Le troisième axe concerne la formation et la sensibilisation. « Le numérique et la cybersécurité ne font pas partie du cœur de métier des professionnels de santé, ni des dirigeants. Il existe désormais une obligation d’inclusion du numérique et de la cybersécurité dans les formations initiales et continue des professionnels de santé et des dirigeants. Par ailleurs, des offres de sensibilisation permettent d’acculturer les professionnels au fil de l’eau et à chaque occasion où cela est possible », précise Auriane Lemesle. Enfin, le quatrième axe s’oriente davantage vers la sécurité opérationnelle. « Grâce au retour des incidents traités par le CERT Santé, plusieurs points durs ont pu être identifiés. Ces points durs portent sur la sécurisation des Active Directory, l’exposition sur internet, les sauvegardes, les accès distants des professionnels et des fournisseurs, l’authentification forte, etc. », complète Auriane Lemesle.
Autre initiative remarquable lancée par les autorités françaises : l’appel à projets HospiConnect dont l’ambition est de simplifier et de sécuriser l’accès aux services numériques sensibles. Cet appel à projets s’inscrit dans le cadre de l’axe « Sécurité opérationnelle » du Programme CaRE dont l’objectif est de limiter les risques d’usurpation de l’identité numérique des professionnels de santé (entre autres).
« HospiConnect consiste à mettre en place un SSO avec authentification à deux facteurs (2FA), une gestion des identités et des accès (IAM) centralisée et une meilleure sécurisation de l’Active Directory… Dès lors qu’une identité numérique est créée pour les soignants, un transfert semi-automatisé s’opère vers Pro Santé Connect qui permet de communiquer via des applications étatiques.

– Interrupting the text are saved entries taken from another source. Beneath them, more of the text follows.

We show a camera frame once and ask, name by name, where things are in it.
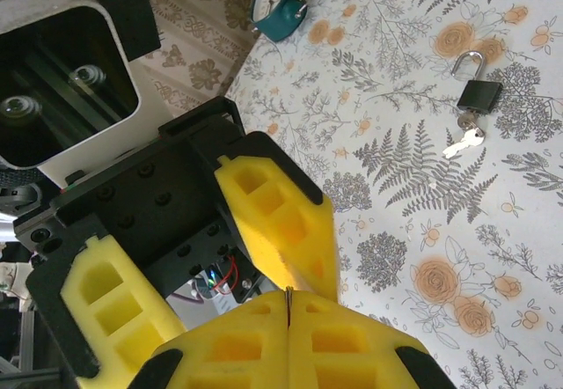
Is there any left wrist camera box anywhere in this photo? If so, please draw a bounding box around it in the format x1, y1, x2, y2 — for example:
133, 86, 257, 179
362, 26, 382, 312
0, 0, 162, 187

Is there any small key bunch with ring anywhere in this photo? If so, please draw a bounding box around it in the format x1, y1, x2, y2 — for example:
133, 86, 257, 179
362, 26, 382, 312
442, 111, 487, 159

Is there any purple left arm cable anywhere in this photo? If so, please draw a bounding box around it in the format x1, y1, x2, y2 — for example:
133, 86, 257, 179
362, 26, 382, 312
169, 290, 206, 306

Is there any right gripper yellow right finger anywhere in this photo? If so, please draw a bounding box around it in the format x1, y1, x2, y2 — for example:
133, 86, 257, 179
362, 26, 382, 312
288, 290, 457, 389

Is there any teal alarm clock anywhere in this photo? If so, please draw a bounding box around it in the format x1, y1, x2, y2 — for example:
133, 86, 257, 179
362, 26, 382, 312
250, 0, 314, 42

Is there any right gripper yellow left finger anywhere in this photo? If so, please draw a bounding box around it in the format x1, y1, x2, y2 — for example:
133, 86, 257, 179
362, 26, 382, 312
130, 290, 290, 389

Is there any black padlock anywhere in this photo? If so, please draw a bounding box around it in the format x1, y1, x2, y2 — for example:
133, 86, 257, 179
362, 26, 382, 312
450, 49, 504, 115

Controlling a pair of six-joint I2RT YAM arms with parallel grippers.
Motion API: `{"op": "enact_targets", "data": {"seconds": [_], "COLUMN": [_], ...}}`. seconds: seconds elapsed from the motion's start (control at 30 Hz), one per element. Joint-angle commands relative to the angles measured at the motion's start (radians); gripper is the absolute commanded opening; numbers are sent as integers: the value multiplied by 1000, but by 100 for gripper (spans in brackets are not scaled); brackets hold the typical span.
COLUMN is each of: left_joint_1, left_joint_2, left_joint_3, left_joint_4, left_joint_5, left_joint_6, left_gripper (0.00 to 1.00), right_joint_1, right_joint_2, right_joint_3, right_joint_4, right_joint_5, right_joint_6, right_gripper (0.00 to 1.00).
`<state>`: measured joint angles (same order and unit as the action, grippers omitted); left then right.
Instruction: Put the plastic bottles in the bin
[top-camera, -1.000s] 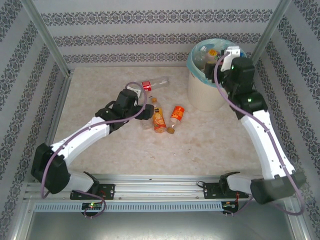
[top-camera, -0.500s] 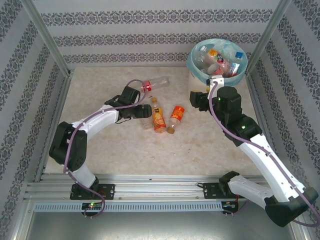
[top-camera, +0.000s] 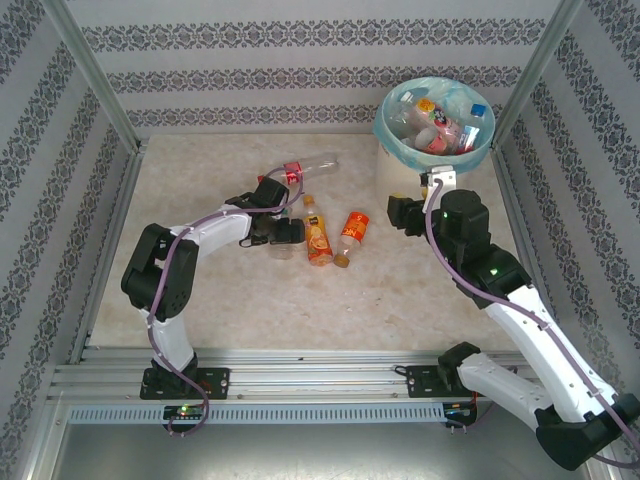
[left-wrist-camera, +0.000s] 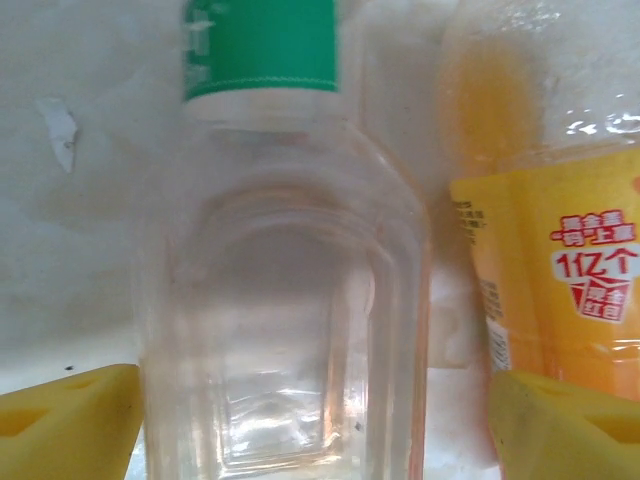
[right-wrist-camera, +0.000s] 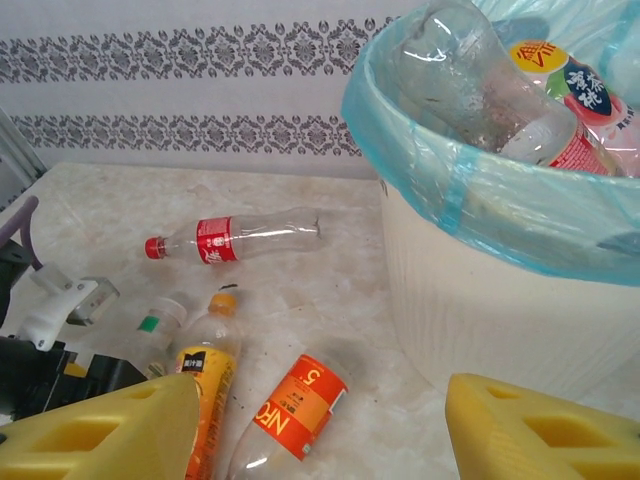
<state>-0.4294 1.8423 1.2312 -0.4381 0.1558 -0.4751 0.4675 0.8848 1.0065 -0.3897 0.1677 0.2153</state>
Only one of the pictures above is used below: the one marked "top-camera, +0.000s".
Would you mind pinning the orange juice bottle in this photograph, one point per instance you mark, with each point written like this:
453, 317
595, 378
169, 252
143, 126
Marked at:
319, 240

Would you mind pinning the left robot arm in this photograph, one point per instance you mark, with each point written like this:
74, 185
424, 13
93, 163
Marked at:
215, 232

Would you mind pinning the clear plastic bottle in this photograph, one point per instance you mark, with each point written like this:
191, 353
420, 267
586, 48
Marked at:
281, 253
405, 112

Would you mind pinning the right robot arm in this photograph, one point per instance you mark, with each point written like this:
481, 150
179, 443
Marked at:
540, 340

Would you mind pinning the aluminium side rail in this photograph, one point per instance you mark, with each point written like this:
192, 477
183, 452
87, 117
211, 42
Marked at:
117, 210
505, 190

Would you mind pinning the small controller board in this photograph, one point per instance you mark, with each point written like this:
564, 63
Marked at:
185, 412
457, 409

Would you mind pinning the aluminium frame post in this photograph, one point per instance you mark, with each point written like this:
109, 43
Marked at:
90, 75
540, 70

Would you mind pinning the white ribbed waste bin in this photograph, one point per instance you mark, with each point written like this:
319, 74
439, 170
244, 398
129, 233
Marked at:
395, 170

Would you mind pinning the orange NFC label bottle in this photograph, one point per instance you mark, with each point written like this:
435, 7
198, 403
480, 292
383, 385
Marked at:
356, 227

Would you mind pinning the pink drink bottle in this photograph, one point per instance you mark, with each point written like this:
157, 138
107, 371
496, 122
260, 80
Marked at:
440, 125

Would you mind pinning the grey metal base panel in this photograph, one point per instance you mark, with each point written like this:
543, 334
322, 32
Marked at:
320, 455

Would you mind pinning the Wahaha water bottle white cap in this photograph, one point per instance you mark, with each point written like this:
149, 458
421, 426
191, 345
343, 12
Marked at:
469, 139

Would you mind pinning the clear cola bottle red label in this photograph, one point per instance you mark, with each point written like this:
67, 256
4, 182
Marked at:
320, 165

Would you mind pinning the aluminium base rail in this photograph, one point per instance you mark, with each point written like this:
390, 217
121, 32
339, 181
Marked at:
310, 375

Cela pose cependant énormément de problèmes d’un point de vue structurel, organisationnel et éthique. Par exemple, quand nous demandons aux soignants de s’identifier sur un terminal ou un clavier de très nombreuses fois pendant leur service, le Comité de lutte contre les infections nosocomiales (CLIN) s’y oppose, au motif que le terminal, l’écran ou le clavier ne sont pas régulièrement désinfectés », conclut le Dr Xavier Alacoque.
La cybersécurité des hôpitaux demeure un défi majeur, accentué par des systèmes d’information complexes, un sous-investissement chronique et un manque de sensibilisation du personnel. Face à l’ampleur des menaces, l’État a mis en place des initiatives structurantes, comme le programme CaRE et HospiConnect, visant à renforcer la résilience des établissements de santé. Toutefois, la mise en œuvre de ces mesures nécessite une mobilisation continue et une prise de conscience accrue des enjeux de cybersécurité à tous les niveaux.